In this episode of the LGA Lighthouse, Family Enterprise Coaches and Advisors, Sharon Duguid and Psychologist Wendy Ulaszek, discuss the benefits, techniques, and challenges of coaching and mentorship in the family business, including:

  • Signs that someone is ready to be coached or mentored, and embracing the potential value each intervention can bring to family business leaders. Maturity and an open mindset play a big part in an individual’s ability to be effectively coached or mentored, but so does the personality, experience, and the training of the chosen Coach.
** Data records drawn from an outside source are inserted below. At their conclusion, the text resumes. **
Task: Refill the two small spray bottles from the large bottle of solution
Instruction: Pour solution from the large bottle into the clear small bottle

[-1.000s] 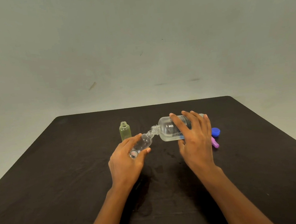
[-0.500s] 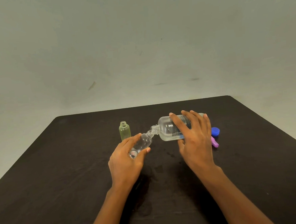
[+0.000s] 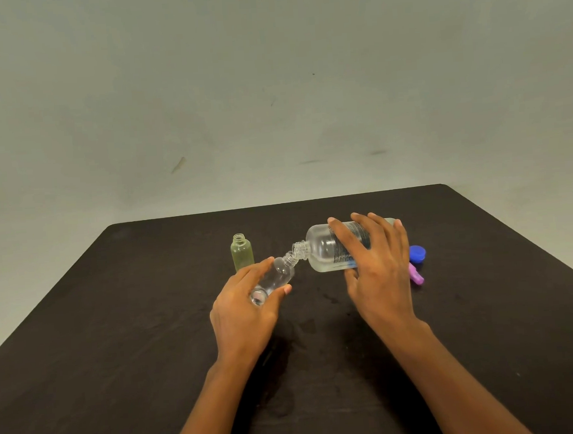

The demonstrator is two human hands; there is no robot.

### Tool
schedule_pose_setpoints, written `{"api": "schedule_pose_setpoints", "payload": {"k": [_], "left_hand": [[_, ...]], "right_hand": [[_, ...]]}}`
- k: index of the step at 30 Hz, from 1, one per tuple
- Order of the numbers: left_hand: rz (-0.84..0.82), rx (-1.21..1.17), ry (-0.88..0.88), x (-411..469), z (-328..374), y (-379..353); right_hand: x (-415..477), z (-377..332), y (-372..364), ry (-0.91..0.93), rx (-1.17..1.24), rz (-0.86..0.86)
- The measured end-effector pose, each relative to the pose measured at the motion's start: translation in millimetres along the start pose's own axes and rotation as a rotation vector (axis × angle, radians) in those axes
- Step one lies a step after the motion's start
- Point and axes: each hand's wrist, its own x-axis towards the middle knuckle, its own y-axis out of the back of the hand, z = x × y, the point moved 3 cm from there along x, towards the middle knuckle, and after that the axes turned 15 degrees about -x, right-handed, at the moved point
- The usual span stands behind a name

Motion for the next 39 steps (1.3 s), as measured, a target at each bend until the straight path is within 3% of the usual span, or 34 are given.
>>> {"api": "schedule_pose_setpoints", "payload": {"k": [39], "left_hand": [[0.002,0.004,0.008,1.2,0.2,0.3]], "right_hand": [[0.1,-0.3,2.3,0.008,-0.007,0.008]]}}
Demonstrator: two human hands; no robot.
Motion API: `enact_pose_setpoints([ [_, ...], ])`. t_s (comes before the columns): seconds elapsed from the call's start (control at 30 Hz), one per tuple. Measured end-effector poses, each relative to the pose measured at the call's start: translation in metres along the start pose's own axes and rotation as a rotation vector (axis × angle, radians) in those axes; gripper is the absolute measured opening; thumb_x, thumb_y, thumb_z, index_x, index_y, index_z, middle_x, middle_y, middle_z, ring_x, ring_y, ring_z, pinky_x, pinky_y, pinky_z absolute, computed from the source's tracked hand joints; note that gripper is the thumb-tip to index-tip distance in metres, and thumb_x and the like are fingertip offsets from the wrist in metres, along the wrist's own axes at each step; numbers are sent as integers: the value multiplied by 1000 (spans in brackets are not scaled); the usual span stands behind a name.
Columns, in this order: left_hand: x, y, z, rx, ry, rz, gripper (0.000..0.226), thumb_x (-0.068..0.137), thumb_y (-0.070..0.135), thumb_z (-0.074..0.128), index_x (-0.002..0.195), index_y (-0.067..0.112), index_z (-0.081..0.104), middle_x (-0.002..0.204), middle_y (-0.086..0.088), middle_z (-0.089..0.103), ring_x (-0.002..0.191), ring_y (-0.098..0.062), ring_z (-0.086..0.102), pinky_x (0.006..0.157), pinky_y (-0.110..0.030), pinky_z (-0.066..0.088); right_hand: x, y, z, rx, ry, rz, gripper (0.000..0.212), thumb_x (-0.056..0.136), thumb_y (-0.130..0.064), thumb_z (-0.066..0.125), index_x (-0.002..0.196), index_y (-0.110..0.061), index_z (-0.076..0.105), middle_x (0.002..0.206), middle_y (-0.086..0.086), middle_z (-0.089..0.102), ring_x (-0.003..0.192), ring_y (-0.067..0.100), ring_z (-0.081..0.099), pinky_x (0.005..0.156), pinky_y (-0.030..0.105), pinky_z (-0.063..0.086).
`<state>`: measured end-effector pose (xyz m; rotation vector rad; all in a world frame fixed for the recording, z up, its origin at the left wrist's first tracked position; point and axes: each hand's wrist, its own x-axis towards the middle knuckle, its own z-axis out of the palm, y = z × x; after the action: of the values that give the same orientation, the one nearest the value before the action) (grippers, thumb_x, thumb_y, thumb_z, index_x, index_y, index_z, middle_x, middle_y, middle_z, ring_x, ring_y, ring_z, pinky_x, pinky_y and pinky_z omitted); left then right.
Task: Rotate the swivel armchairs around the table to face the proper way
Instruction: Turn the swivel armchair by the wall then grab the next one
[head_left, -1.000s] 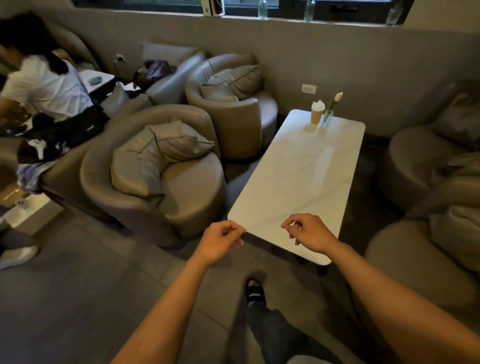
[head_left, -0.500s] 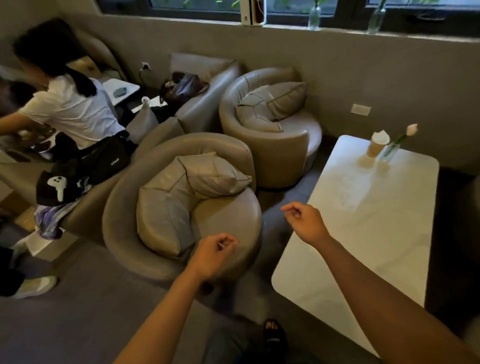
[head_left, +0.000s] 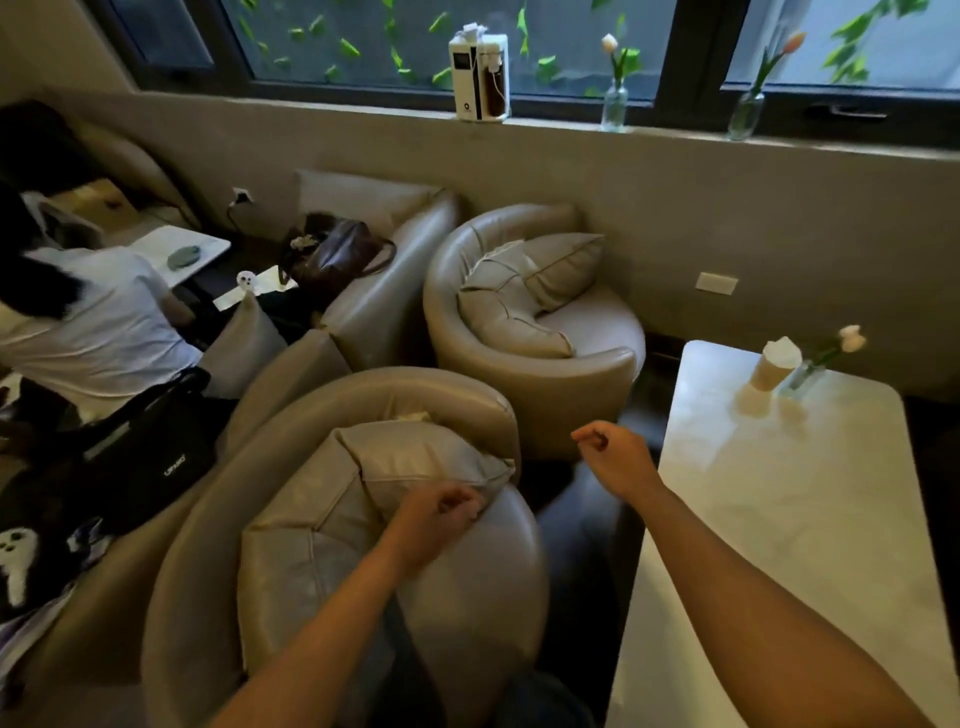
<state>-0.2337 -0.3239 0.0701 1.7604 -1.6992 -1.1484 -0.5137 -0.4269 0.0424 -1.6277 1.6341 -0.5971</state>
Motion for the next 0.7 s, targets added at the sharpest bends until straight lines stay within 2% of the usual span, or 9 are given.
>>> enact_pose_setpoints([
  [0.13, 73, 10, -34, -7, 93, -1, 17, 94, 28, 64, 110, 30, 70, 100, 16, 67, 92, -2, 63, 75, -16, 48, 57, -11, -5, -16, -18, 73, 19, 96, -13, 61, 109, -20, 74, 96, -4, 67, 93, 14, 62, 86, 27, 44],
  [0.27, 142, 15, -64, -30, 159, -37, 21, 93, 28, 66, 115, 27, 66, 97, 17, 65, 89, 2, 61, 69, -10, 43, 117, -14, -11, -10, 3, 165, 14, 95, -14, 63, 101, -17, 74, 95, -3, 68, 94, 15, 62, 84, 26, 44],
  [0.33, 179, 15, -75, -61, 175, -98, 23, 94, 29, 63, 117, 31, 64, 96, 16, 64, 91, -3, 63, 69, -17, 47, 151, -9, -10, 16, 27, 260, 14, 94, -17, 62, 92, -12, 74, 91, 6, 71, 92, 24, 66, 73, 27, 43],
  [0.4, 226, 12, -81, -82, 176, -179, 28, 92, 32, 60, 119, 34, 61, 99, 10, 64, 93, -13, 65, 73, -30, 54, 195, 4, -8, 44, 69, 356, 20, 95, -22, 60, 94, -8, 73, 92, 13, 71, 96, 31, 67, 69, 30, 41],
  [0.47, 279, 6, -83, -81, 199, -258, 35, 89, 35, 63, 124, 34, 59, 105, 7, 63, 97, -16, 63, 82, -37, 55, 238, 19, -4, 42, 79, 431, 24, 94, -27, 60, 110, -12, 71, 106, 14, 70, 106, 33, 65, 81, 32, 44],
  [0.53, 333, -1, -83, -12, 214, -286, 44, 91, 38, 66, 133, 31, 55, 117, 4, 58, 106, -16, 58, 91, -35, 51, 281, 35, 2, 2, 68, 449, 36, 93, -31, 63, 126, -15, 64, 123, 19, 65, 113, 34, 62, 91, 37, 47],
  [0.63, 408, -13, -78, 79, 199, -318, 54, 92, 42, 64, 142, 32, 48, 130, -3, 52, 112, -22, 56, 95, -38, 50, 336, 57, 7, -169, 4, 433, 46, 93, -39, 63, 134, -18, 59, 142, 16, 52, 125, 33, 52, 100, 40, 44],
  [0.7, 455, -21, -74, 97, 207, -398, 59, 90, 46, 62, 144, 34, 45, 134, -7, 48, 115, -29, 57, 96, -44, 51, 370, 74, 6, -201, 56, 470, 54, 90, -47, 65, 136, -20, 56, 146, 15, 42, 129, 35, 47, 104, 48, 45],
])
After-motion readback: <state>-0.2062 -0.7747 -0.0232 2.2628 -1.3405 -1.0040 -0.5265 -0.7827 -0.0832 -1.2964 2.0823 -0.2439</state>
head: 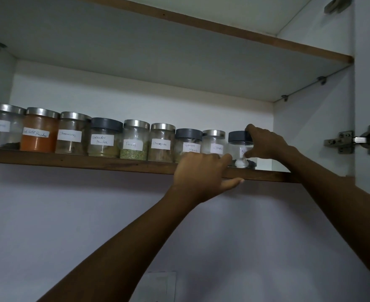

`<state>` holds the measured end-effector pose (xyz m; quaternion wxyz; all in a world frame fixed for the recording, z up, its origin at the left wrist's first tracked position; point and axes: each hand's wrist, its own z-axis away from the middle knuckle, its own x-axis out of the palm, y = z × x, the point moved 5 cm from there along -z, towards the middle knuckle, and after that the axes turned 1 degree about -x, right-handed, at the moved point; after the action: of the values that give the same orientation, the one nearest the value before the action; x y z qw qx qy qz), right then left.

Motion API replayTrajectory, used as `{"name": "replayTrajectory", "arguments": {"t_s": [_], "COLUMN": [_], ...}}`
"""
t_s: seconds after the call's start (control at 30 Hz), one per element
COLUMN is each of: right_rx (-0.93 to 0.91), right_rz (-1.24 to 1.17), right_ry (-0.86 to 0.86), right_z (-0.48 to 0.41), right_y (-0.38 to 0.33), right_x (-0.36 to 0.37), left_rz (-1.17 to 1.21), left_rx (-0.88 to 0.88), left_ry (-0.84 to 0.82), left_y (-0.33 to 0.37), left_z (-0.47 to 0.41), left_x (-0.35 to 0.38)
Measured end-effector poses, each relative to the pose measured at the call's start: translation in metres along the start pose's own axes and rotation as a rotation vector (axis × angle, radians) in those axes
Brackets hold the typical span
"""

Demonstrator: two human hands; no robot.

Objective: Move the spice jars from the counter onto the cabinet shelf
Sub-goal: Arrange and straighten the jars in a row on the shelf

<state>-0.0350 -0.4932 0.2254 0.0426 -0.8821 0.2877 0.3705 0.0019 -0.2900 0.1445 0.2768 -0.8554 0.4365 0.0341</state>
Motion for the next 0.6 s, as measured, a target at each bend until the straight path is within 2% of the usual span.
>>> {"name": "replayTrajectory", "arguments": {"t_s": [0.27,0.6], "right_rx": [0.072,0.064], "right_rz": [0.090,-0.056], "right_ry": [-0.172,-0.235], "right_z": [-0.025,-0.045], "right_y": [0.008,0.008], "right_x": [0.022,0.041], "left_rz": [0.012,0.028], "left_rx": [0.010,0.011], "left_ry": [0.022,0.038], "left_y": [0.000,0.001], "left_z": [0.000,0.001], "left_x": [-0.001,0.000]}}
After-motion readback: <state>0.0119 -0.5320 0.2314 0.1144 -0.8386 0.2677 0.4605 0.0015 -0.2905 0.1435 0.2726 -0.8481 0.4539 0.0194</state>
  • Succession planning and generational transitions of a family business pose extra sensitive challenges to enterprising families. Coaching the next generation of leaders as they enter critical operating and governing roles grows and leverages the human social capital of the business family. Coaches often become a valuable, objective resource for emerging family business leaders, a trusted confidante to help them on their leadership development journey.
  • Why it can be challenging for owners to mentor or coach their own children. All feedback is a gift, but it can be difficult for operating owners to receive constructive feedback from family – it can be equally difficult for non-family managers to provide honest feedback to family managing owners. Coaches use online feedback tools, such as the LGA 360 for Family Business Leaders, to deliver confidential feedback about leaders’ strengths and opportunities to develop. And then the Coach works with the Coachee to turn the feedback into a growth-oriented action plan.
  • The reluctance that some have toward being coached and how they can overcome that resistance. The coaching relationship needs to be confidential to foster trust; sessions often involve private dilemmas and working through situational challenges. It is important for the Coach to maintain the right balance, to create a safe space that allows individuals to build on their strengths and to discuss their vulnerabilities, or their behaviors that need to change.
  • Generational coaching is powerful – it incorporates both personalized 1:1 coaching and peer cousin coaching; the LGA 6-month coaching programs allows 4th, 5th, and 6th generations of cousins to develop relationships with one another, to know one another in the expanding Family Assembly and family business governance rooms. They come to a better understanding of one another, and of the impact of family dynamics as they work together in their multi-generational shareholder and family business roles.
  • Identifying realistic outcomes and coaching strategies that support success. Coaching begins with a frank, rigorous conversation around goals and objectives and then builds the activities that will help individuals achieve those aspirational targets.
  • Knowing the limits of what coaching can accomplish and understanding the difference between coaching issues and mental health issues. The COVID-19 Pandemic, in particular, exposes the need for Coaches to keep a vigilant eye on their Coachees and to ensure that they have the resources and support they need.

Establishing a strong, open coaching relationship is as important as the coaching process itself. Trust, comfort level, straightforward communication, and even a sense of humor can be key considerations when selecting a Coach or an industry-related mentor. For family business members, an objective Coach who understands the challenges of the entire family enterprise system makes for a compelling choice; one should choose wisely. At its core, coaching is about leadership development and change; finding someone who can effectively challenge you to change may be the most important factor of all.